3-Yemeğimi yardım almadan yerim : Yerdin eminim. Çocukluğundan beri elimizde tabak kaşıkla evin içerisinde peşinde yemek yemek yemek diye koşturmasak, ara öğün konusunda daha tutarlı davransak, bir öğün yemek yemedin diye hayatından endişe etmesek sen de oturup kendi yemeğini güzelce yerdin babacım. Ama durum böyle değil. Özellikle son zamanlarda daha çok yemek seçmeye başladın. Sevdiğin bir kaç şey var sayabildiğim. Tost, sucuk, köfte, makarna, patates (kızarmış olanı) mercimek çorbası. Diğer her şey ise, zaman zaman çok keyfin yerindeyse yemek isteyebileceğin gıdalar kapsamında sana göre. Sebze ve türevlerini ancak iki dünya bir araya gelirse yeriz gibi.
Dolayısıyla her yemek sinir harbi.
Yemek masasına rica edersek geliyorsun. Kıpır kıpır bir çocuk olduğundan sandalye üzerinde rahat durman mümkün değil. Elin kolun rahat durmuyor. O eller bir tek çatal bıçağı düzgünce tutup yemek yemek için kullanılamıyor sadece. Artık zamanla ve sabırla mücadele etmek zorlaşıncada ya annen ya ben alıp çatalı dayıyoruz yemeği ağzına. Sevmediğin bir şey yemeye kalktığında ve aç kalmasın oğlumuz yesin az bir şey mantığıyla biraz da ısrar ettiysek bu kez böğürme ve ağlama seansı başlıyor. Sonra film kopuyor herkeste. Seçenekler basit aslında ama yapamıyoruz. Yemek yemiyorsan yeme babacım dedikten sonra açlıkla kendini sınamana izin vermek lazım ama gel de annene ve anneannene anlat bunu. Ben söylüyorum ama ben de aynı şeyi yapıyorum zaman zaman.
Bir de yemek yerken biraz titiz davran artık. Ortalığı batırma demiyorum, sadece çok batırma diyorum. Yemek yeme işine odaklanamadığın için yemekten sonra ortam savaş alanına dönüyor. Eller leş gibi ise peçete aramadan, üste başa, koltuğa siliniyor. Neyse. İlerleyen günlerde değişecek umuduyla bu konuyu kapatayım artık. Ama yardım almadan yemek yiyorum, çikolata, patlamış mısır ve cips dışında koca bir yalan hatırlatayım.
Not : Tam bu esnada annenden mail geldi. Ara dönem karnen açıklanmış. Herşey pek iyi :) Tebrik ederim minik aslanım benim.

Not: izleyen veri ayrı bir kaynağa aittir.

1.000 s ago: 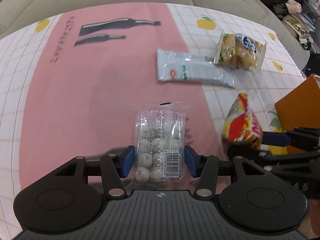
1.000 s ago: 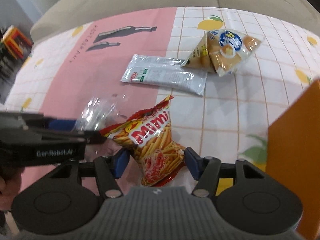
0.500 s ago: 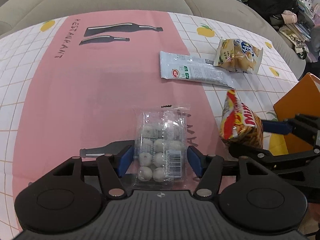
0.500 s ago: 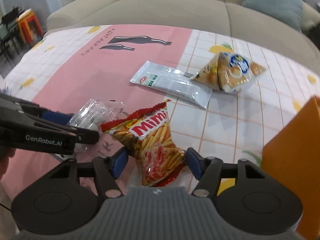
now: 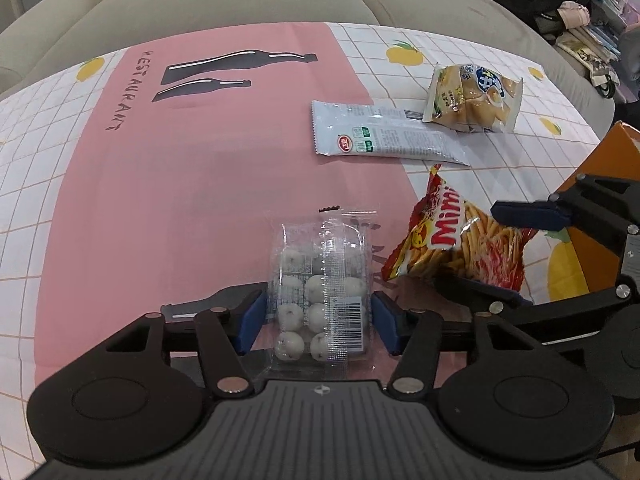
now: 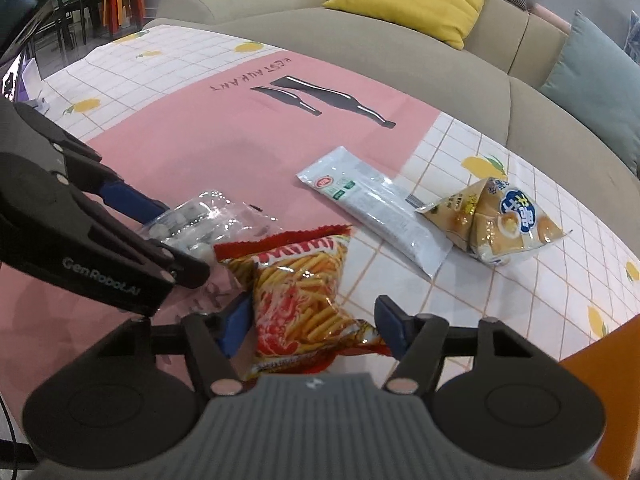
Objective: Organize snacks
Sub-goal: 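Lift and carry the candy packet and Mimi bag toward the orange box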
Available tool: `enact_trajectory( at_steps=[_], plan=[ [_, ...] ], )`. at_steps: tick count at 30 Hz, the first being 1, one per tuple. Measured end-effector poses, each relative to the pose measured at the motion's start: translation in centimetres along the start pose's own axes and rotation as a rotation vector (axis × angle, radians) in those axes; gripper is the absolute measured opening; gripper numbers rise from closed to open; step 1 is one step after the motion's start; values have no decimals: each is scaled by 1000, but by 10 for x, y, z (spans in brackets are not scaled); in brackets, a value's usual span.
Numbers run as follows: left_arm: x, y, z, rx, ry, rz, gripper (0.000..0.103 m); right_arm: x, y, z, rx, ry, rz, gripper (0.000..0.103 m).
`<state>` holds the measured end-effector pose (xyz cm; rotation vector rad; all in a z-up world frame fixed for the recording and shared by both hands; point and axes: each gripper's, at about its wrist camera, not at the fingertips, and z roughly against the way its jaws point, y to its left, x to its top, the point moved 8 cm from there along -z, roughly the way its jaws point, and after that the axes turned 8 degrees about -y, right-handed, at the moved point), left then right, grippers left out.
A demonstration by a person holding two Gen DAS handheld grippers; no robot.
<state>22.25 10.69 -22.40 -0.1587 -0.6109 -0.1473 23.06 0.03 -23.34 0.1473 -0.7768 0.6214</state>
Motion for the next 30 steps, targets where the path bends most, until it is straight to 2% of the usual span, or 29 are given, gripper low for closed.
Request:
enact_trajectory(
  at_steps=[9, 10, 11, 17, 24, 30],
  plan=[
    [0, 1, 3, 13, -24, 52, 58, -6, -1, 2, 14, 30, -161, 48],
    [0, 2, 4, 16, -27, 62, 58, -5, -1, 3, 12, 30, -172, 41],
    [-1, 2, 5, 19, -29, 72, 57, -5, 0, 5, 16, 29, -186, 39],
    [-3, 6, 21, 7, -63, 184, 57, -5, 1, 24, -7, 17, -267, 38],
    [3, -3, 59, -16, -119, 223, 57, -2, -2, 67, -42, -31, -321, 38],
    [14, -26, 96, -50, -166, 210, 57, 7, -12, 113, -66, -88, -367, 38]
  ],
)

4-Saçlarımı tararım : Evet bak bunu ciddi ciddi yapıyorsun artık. Başkalarının senin görünüşünle ilgili ne düşündüğünü önemsediğin yaşlara girdik sanırım. Sabahları ayna karşısında saçlarını taramayı seviyorsun. Kuaförlüğünün biraz gelişmesi lazım ama. Bu hafta sonu saçında bir gariplik sezdim. Tarıyorum düzeltiyorum yine de önü bir garip görünüyor. Bir baktım ki saçının önü dibinden kesilmiş. O Cuma bir arkadaşımın oğlunun saçını okulda arkadaşları kesmiş. Biz de laflarken o olaydan bahsetmişti. Ben de oğlumun güzelim saçlarını haylaz arkadaşlarından biri kesmiş diye düşündüm. Sana sordum tabi.

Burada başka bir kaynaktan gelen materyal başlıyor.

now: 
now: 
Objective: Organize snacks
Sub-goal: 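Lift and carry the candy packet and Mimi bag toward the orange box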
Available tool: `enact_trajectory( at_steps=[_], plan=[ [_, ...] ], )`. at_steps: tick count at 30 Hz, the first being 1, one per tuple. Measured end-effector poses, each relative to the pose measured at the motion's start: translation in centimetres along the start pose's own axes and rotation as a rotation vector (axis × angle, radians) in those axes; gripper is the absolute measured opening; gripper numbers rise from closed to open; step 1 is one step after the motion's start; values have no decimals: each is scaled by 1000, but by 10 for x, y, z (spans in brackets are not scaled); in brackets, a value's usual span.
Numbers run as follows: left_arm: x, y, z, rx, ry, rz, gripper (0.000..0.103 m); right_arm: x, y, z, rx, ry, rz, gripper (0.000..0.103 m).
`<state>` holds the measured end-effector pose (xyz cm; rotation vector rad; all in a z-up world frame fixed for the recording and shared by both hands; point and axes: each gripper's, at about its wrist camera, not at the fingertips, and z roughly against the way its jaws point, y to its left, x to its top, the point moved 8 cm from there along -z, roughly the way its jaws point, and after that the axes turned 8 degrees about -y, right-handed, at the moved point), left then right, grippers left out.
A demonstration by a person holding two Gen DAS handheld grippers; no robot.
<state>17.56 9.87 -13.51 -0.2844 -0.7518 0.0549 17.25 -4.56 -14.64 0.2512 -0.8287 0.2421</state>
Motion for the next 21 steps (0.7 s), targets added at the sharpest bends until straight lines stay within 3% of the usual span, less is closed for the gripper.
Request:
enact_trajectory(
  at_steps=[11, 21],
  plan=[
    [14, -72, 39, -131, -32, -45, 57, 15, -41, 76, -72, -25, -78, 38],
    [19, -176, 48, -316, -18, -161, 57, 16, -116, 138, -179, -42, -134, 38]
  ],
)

-Doruk saçlarına bir şey mi oldu.
-Ne oldu?
-Kesilmiş saçının önü babacım.
-Hayır kesilmemiş.
-Doruk görebiliyorum saçının önü kesik. Arkadaşlarından biri mi kesti ?
- Yooooo.
-Sen kesmiş olabilir misin babacım?
- ??!!^x>£#$½$#??
-Anladım babacım. Neden kestin peki ?
-Öyle. İşte.
-Ne zaman kestin peki?
-Anneannem mutfaktayken. Salonda.
-Aferim. İyi yapmışsın oğlum.
Yukarıdaki olaydan sonra tarayacak saçın da kalmadı. Berber o kesik yeri düzeltmek için tüm saçını kısacık kesmek zorunda kaldı. Askere benzedin şimdi. Ama itiraf etmeliyim. kısacık saçlarınla daha tatlı oldun. O kadar sevimli bir yüzün var ki, insan yanaklarını ısıra ısıra sevmek istiyor seni. Yazın seni berberin yanına vereyim de düzgün kesmeyi öğren bari.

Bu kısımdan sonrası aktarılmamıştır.